__PROBLEM TO SOLVE__. One number is the whole answer: how many lines of the material hold "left".

══════════

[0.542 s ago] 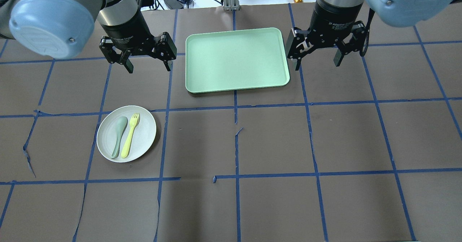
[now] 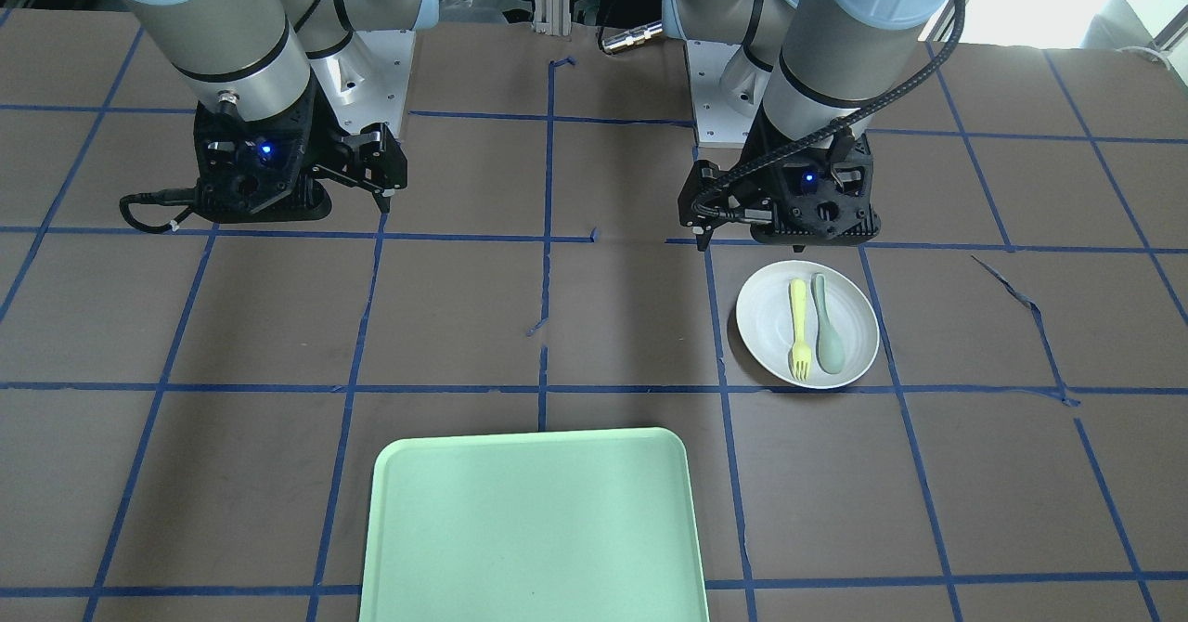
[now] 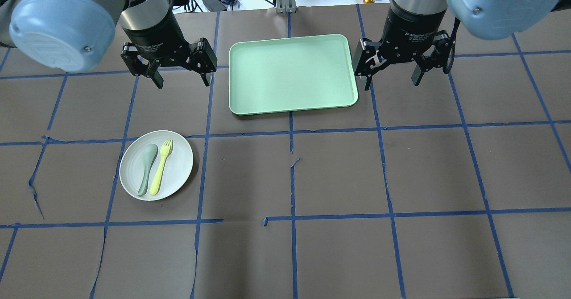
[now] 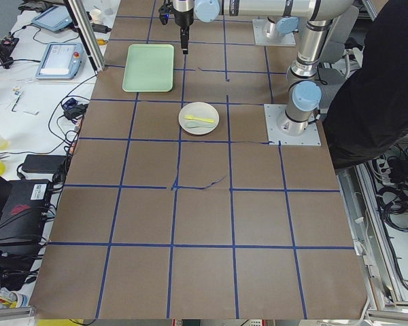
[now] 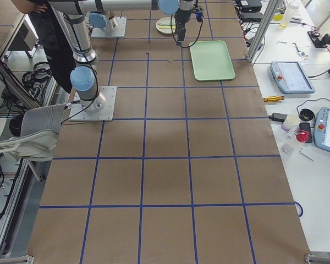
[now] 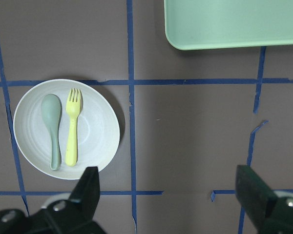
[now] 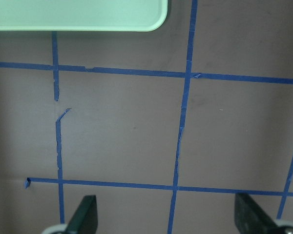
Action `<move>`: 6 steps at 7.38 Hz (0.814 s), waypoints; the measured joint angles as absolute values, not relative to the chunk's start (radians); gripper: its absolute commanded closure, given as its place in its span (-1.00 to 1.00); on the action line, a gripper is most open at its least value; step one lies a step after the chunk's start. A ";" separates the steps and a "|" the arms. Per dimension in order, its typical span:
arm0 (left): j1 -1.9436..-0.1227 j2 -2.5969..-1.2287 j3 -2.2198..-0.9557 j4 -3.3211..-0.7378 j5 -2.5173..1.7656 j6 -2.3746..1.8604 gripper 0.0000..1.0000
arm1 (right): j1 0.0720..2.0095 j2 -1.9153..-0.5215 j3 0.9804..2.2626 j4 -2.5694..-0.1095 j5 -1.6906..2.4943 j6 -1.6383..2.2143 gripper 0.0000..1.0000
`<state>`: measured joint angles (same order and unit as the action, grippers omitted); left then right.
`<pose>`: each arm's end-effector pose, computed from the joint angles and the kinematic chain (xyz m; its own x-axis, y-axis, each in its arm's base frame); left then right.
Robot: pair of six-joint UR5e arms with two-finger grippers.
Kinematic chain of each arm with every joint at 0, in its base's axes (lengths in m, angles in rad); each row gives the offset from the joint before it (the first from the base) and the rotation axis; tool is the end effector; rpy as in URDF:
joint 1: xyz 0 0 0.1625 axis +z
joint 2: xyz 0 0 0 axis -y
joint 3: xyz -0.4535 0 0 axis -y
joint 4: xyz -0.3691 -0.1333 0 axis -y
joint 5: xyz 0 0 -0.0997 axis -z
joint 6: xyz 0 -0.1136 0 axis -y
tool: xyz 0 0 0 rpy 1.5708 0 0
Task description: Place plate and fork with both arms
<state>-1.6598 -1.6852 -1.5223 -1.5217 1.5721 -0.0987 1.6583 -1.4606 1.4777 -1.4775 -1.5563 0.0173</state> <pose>-0.1787 -0.5040 0.4735 -0.9999 -0.0097 -0.0030 -0.0097 0.9998 0.0166 0.1786 -0.4918 0.4831 -0.9976 -0.0687 -0.0125 -0.0696 0.9914 0.1104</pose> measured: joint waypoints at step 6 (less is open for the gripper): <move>-1.660 -1.686 -1.536 -1.489 1.569 -0.096 -1.00 | 1.658 -1.451 1.478 -1.499 -1.568 0.017 -1.00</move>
<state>-1.6598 -1.6859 -1.5363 -1.4890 1.5690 -0.0962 1.6582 -1.4512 1.4785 -1.4987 -1.5678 0.0169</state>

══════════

__TASK RESPONSE__. 3